Because the paper did not specifically seek to assess individual relationships, and provided no information on the significance of these patterns, it is not possible to say whether or not these are true differences.
However, the researchers suggest that their analyses may “reflect only the negative pole of individuals who carry the SS variant and the trend in these results may reveal that SS carriers are more susceptible to their social environments both good as well as bad”.
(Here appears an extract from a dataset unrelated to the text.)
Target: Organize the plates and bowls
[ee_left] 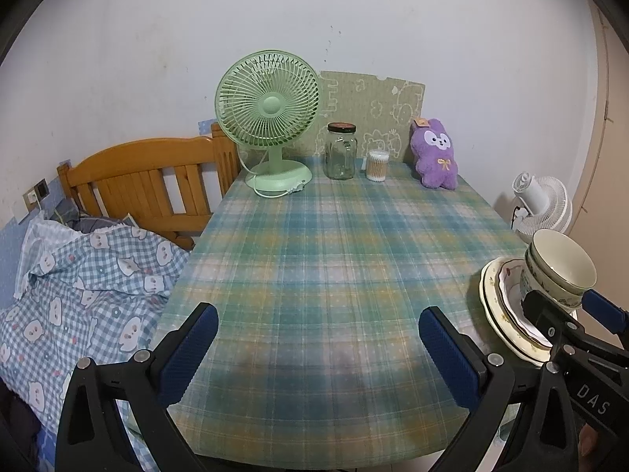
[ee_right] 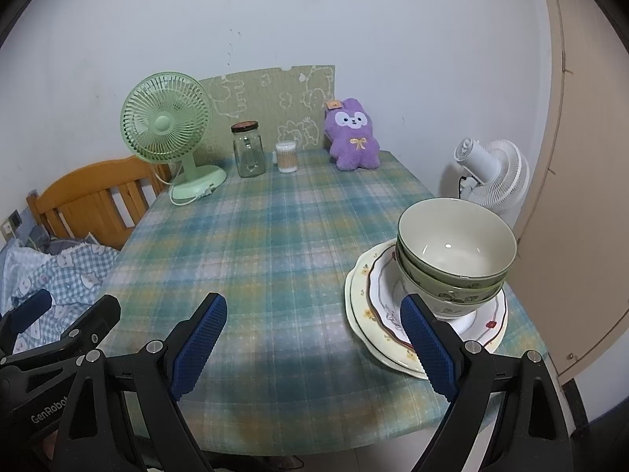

It is important to remember, especially when assessing factors as complicated as these, that how you measure the variables can have an impact on the results. For instance, while in-depth interviews mainly with mothers were used to assess childhood exposure to family disputes, this may not accurately classify the teenagers’ childhood experiences. Bias could be introduced due to difficulties accurately recalling events from that time, or if the mother did not accurately report such experiences.
The study included a relatively small number of participants with both the SS variation and early childhood adversity. The study authors report that given these numbers, their analyses had low statistical power.
As such, the results should be interpreted cautiously, and further studies with a larger number of participants are needed to replicate the results before we can be sure that the interactions reported in this research represent true associations.
An additional limitation to the current study is that it did not assess whether the computer test could accurately predict future depression or anxiety.
Having said that, this study serves as a useful and necessary preliminary step to such further research. But the research is not sufficient on its own to determine that the “computer test could spot children at risk of developing depression” as suggested by the Guardian.
Overall, this was interesting preliminary research into the complex interactions between genetics and the environment that may make us susceptible to emotional disorders. But further research, in the form of a much larger cohort study, would be required to understand the impact that genetics and family history could have on an individual’s depression risk.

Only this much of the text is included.